Aim of the exercise -
Collect the lines of the entries where "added" shows up.

(Records from a dataset)
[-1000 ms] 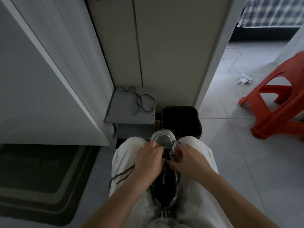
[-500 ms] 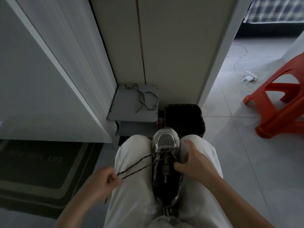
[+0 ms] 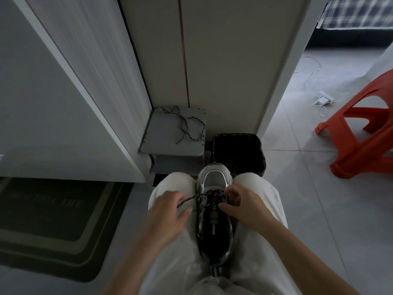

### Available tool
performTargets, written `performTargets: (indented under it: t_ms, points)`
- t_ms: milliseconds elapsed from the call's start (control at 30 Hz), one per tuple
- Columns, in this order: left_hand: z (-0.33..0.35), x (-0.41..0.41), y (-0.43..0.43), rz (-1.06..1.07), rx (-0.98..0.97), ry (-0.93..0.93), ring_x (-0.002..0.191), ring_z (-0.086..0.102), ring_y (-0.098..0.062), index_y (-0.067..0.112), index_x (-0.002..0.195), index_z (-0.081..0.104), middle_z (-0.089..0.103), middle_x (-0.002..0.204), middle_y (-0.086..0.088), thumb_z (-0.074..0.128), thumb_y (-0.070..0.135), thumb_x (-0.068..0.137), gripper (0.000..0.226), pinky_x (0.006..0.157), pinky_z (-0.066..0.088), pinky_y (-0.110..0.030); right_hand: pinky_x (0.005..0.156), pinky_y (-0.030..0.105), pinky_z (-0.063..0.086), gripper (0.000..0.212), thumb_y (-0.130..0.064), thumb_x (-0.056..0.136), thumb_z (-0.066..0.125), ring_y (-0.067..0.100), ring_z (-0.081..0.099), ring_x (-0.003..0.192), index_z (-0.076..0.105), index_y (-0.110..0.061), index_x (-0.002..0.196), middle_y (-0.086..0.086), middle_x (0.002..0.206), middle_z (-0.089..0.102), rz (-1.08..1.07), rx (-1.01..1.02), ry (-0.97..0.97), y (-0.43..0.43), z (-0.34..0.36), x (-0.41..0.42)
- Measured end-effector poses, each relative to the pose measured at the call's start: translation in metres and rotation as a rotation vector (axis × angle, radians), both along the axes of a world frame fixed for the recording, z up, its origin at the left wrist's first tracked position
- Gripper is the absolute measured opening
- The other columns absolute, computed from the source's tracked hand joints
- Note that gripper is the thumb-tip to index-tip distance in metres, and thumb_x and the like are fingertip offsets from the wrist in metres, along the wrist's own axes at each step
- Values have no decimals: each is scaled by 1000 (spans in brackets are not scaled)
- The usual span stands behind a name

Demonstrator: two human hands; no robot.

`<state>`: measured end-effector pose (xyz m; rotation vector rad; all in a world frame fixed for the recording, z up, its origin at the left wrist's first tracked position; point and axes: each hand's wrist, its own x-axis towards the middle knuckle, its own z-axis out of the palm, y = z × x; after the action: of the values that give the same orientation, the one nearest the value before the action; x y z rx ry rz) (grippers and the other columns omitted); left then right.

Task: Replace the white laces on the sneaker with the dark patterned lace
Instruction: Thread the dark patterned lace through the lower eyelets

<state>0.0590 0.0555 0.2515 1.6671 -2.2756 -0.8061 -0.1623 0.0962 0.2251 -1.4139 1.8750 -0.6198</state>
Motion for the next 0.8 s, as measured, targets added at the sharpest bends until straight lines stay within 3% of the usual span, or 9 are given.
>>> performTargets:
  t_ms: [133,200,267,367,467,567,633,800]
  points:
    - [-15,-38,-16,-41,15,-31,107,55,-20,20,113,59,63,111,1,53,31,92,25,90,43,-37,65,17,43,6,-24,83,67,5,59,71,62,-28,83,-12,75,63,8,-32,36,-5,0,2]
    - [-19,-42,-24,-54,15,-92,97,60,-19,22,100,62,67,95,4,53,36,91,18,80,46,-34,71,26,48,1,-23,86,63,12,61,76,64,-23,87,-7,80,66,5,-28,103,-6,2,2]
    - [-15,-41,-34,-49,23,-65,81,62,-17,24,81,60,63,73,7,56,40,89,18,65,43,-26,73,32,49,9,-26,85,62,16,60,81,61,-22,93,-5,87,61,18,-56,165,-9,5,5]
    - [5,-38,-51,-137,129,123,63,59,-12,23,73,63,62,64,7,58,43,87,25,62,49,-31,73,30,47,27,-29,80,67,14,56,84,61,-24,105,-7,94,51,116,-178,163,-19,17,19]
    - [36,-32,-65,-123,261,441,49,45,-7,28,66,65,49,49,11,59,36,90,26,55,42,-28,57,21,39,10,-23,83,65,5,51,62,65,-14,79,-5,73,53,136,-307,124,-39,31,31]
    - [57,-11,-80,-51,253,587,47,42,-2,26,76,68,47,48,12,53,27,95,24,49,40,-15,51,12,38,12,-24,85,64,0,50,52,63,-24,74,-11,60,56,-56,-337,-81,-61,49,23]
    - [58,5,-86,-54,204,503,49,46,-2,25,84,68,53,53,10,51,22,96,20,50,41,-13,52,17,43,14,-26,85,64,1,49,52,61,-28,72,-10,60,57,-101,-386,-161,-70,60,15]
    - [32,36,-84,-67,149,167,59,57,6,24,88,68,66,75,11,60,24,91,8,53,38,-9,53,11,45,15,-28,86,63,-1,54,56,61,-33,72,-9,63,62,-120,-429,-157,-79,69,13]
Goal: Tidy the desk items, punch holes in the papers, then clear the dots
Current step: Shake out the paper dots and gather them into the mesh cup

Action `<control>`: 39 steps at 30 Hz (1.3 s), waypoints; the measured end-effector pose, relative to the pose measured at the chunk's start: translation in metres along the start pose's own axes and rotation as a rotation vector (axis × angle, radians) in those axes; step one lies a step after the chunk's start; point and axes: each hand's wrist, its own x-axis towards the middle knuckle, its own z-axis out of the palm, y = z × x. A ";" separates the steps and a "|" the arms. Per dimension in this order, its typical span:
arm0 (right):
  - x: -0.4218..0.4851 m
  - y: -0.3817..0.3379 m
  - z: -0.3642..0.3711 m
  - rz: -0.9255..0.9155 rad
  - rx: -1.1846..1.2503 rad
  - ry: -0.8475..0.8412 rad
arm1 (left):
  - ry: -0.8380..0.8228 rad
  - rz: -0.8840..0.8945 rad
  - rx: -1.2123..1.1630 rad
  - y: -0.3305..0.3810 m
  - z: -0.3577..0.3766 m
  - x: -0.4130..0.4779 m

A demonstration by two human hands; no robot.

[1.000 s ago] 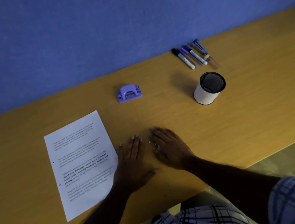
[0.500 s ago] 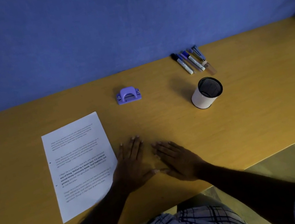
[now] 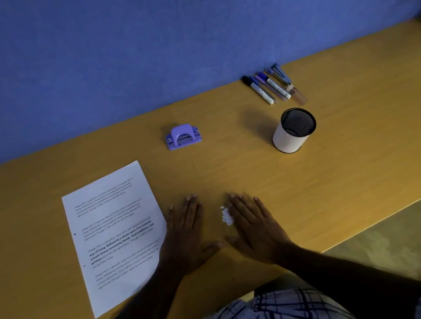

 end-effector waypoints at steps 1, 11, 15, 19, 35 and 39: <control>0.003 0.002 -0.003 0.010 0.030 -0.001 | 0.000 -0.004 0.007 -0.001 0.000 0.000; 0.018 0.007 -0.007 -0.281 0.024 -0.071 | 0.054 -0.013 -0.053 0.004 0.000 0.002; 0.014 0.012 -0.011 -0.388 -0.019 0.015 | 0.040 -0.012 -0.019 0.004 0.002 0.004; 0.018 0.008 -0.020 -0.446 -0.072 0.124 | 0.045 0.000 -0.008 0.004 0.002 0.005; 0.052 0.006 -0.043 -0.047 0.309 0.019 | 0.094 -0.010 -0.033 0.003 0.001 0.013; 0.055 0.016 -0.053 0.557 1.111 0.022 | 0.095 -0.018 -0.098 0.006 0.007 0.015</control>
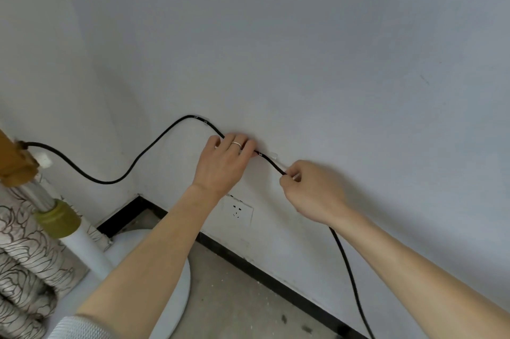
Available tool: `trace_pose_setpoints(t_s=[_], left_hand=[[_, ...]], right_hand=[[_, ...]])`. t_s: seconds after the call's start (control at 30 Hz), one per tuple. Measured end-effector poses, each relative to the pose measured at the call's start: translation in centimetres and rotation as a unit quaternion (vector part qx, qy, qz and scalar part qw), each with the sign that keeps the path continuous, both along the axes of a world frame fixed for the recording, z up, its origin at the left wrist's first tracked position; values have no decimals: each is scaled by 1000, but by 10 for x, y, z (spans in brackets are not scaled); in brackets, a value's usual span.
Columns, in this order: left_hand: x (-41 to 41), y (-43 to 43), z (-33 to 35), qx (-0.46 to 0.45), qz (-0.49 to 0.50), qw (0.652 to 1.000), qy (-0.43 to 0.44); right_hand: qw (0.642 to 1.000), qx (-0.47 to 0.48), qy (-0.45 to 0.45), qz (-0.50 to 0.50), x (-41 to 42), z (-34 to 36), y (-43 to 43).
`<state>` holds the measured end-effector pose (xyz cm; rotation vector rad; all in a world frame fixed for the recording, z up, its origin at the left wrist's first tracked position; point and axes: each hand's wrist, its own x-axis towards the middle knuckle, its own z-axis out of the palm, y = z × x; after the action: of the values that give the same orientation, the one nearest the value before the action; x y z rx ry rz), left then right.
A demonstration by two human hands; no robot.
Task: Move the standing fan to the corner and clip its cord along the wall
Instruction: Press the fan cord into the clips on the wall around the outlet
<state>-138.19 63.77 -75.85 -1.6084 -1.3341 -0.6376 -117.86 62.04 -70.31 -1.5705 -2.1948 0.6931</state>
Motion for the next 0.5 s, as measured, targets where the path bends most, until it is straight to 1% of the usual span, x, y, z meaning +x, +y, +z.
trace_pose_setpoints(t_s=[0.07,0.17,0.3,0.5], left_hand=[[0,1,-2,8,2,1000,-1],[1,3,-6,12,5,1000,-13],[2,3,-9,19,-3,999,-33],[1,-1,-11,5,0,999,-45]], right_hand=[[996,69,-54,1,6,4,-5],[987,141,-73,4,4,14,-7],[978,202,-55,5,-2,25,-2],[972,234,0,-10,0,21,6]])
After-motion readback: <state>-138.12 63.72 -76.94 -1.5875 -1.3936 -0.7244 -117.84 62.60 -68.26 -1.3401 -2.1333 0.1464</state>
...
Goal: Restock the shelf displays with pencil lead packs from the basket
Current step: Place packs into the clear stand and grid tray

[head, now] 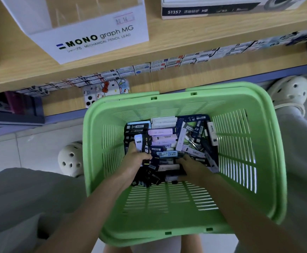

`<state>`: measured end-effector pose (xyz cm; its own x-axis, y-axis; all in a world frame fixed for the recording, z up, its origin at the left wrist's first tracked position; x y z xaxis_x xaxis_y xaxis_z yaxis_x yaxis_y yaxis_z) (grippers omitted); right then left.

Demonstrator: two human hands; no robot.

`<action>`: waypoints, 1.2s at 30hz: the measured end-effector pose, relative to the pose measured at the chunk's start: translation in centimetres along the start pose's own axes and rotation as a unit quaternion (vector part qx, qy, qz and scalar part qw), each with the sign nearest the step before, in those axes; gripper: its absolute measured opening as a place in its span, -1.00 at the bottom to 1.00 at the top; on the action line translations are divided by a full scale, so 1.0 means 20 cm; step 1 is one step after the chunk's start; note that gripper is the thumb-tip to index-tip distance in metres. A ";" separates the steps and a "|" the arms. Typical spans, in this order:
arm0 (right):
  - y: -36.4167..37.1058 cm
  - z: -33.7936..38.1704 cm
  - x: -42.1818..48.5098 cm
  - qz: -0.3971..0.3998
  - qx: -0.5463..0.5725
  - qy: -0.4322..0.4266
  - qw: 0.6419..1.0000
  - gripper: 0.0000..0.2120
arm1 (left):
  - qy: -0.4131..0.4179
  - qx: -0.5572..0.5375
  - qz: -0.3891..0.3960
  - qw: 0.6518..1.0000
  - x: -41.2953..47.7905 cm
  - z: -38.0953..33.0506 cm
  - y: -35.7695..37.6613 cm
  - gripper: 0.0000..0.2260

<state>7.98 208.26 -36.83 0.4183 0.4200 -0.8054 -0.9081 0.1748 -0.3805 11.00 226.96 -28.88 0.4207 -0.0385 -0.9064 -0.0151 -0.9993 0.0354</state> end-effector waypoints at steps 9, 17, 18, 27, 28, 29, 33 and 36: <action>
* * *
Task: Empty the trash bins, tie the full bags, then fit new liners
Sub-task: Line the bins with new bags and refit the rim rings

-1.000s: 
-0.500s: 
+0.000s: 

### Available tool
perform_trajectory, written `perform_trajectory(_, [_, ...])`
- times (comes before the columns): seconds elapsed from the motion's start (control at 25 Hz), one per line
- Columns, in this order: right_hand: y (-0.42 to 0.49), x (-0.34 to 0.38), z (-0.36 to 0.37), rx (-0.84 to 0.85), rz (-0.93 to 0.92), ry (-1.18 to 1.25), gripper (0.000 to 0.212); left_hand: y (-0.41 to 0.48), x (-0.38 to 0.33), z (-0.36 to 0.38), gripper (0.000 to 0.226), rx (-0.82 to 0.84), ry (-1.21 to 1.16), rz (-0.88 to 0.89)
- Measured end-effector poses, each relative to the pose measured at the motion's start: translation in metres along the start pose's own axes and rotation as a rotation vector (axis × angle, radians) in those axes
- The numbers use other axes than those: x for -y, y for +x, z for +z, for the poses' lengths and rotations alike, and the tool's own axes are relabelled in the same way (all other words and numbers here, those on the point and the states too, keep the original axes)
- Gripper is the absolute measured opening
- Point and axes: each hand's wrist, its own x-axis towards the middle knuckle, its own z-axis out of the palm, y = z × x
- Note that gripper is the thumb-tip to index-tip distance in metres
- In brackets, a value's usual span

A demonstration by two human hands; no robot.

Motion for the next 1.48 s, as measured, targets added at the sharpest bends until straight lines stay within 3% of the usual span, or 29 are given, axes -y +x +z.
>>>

Problem solution -
Motion for the next 0.8 s, as measured, targets added at the sharpest bends until straight lines stay within 3% of the usual span, or 9 are given.
Motion for the next 1.48 s, as measured, targets added at the sharpest bends until straight lines stay within 3% of the usual span, or 29 are given, axes -y +x +z.

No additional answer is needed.